*** Block opens ***

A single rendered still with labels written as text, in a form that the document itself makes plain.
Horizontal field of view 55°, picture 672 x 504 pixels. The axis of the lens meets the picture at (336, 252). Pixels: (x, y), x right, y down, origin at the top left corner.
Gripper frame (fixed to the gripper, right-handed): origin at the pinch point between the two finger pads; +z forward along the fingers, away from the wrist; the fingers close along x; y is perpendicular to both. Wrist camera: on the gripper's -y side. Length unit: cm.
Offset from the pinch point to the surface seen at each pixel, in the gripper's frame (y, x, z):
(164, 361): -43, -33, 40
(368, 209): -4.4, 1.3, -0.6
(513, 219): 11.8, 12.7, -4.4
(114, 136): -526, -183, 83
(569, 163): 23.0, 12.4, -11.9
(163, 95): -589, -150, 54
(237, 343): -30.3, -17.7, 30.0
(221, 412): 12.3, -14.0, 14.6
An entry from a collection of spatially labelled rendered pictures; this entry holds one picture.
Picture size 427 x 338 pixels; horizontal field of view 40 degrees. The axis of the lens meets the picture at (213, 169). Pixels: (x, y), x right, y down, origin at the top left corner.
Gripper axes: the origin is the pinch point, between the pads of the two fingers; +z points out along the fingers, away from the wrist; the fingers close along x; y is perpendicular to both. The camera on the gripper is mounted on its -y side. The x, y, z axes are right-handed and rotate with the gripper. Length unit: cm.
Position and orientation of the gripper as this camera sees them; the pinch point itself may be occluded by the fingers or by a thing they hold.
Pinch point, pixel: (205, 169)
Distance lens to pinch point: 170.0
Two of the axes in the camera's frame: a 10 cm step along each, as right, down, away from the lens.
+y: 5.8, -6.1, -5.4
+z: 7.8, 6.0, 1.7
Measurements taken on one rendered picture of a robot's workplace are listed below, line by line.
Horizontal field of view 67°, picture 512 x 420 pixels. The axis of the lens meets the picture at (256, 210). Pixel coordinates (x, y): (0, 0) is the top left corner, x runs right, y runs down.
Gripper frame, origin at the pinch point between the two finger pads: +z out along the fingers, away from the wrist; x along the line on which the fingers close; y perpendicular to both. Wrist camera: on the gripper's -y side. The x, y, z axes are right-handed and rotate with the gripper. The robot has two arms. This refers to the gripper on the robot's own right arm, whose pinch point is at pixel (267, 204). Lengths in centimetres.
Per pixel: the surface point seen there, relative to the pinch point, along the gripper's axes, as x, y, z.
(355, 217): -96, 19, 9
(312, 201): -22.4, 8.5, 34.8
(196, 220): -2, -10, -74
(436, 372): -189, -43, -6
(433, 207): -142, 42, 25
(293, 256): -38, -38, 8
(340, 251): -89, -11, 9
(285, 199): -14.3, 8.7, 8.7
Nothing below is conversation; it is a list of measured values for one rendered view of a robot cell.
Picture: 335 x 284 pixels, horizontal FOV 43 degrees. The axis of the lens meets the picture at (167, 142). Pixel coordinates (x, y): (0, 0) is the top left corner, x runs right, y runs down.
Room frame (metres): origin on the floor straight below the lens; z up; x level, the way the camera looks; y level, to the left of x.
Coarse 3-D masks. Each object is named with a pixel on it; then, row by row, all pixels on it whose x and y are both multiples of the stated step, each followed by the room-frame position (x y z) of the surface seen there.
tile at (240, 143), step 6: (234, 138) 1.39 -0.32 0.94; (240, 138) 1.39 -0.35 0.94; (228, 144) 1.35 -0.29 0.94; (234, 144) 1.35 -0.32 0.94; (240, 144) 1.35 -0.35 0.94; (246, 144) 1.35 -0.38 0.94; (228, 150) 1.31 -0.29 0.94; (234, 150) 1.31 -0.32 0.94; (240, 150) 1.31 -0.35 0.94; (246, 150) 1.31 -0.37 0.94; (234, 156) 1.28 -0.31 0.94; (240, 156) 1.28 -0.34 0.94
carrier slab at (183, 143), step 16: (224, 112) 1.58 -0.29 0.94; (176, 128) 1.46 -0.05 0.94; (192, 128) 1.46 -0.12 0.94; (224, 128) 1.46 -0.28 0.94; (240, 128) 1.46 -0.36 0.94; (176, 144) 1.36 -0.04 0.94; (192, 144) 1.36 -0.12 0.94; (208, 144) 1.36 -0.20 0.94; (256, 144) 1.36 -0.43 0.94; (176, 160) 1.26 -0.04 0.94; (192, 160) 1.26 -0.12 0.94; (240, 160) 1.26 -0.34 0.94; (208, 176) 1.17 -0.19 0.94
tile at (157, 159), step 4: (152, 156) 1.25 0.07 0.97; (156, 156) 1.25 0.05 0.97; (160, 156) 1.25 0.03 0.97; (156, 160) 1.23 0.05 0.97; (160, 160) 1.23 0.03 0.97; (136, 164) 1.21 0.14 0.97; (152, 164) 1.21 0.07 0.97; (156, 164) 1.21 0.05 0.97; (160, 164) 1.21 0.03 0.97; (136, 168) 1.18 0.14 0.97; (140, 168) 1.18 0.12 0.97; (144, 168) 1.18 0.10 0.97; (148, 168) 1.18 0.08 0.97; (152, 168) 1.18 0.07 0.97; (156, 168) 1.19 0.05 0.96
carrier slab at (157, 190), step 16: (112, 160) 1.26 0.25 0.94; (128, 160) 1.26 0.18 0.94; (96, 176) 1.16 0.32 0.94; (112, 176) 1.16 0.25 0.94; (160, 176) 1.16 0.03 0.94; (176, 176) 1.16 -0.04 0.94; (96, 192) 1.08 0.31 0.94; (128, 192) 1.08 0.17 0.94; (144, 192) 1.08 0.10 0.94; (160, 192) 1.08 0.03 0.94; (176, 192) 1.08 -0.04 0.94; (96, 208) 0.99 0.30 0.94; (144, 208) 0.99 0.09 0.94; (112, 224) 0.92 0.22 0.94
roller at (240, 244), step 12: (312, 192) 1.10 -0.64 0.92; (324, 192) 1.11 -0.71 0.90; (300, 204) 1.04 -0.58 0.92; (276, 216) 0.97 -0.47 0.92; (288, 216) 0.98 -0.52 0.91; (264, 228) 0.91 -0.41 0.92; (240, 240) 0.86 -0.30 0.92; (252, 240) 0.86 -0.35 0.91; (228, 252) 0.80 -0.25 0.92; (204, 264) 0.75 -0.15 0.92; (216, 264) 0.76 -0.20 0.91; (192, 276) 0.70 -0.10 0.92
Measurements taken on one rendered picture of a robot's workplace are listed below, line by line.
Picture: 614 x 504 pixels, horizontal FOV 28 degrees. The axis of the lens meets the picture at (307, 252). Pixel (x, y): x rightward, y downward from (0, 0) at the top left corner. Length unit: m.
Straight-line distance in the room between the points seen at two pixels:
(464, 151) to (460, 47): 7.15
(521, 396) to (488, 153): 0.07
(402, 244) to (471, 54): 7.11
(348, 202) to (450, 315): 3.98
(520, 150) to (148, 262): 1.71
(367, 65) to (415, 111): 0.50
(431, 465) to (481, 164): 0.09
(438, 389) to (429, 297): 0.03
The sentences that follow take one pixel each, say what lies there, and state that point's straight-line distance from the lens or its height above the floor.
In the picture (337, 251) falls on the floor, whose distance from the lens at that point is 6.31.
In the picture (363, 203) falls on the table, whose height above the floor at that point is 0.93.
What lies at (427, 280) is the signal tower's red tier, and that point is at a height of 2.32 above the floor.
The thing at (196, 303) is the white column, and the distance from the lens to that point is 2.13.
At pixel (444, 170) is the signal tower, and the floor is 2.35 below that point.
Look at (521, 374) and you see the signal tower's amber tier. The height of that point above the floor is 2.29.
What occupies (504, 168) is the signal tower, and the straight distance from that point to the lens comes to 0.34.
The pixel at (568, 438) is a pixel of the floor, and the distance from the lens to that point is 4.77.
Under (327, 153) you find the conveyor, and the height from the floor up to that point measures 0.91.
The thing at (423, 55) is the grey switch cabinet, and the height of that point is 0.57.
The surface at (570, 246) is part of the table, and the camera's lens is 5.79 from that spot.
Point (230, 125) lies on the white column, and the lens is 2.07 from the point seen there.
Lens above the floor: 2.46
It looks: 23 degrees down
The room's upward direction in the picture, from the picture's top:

*** Block closes ***

Show each line in the entries that holds the string "column".

Answer space —
The thing at (196, 303) is the white column, and the distance from the lens to that point is 2.13.
Point (230, 125) lies on the white column, and the lens is 2.07 from the point seen there.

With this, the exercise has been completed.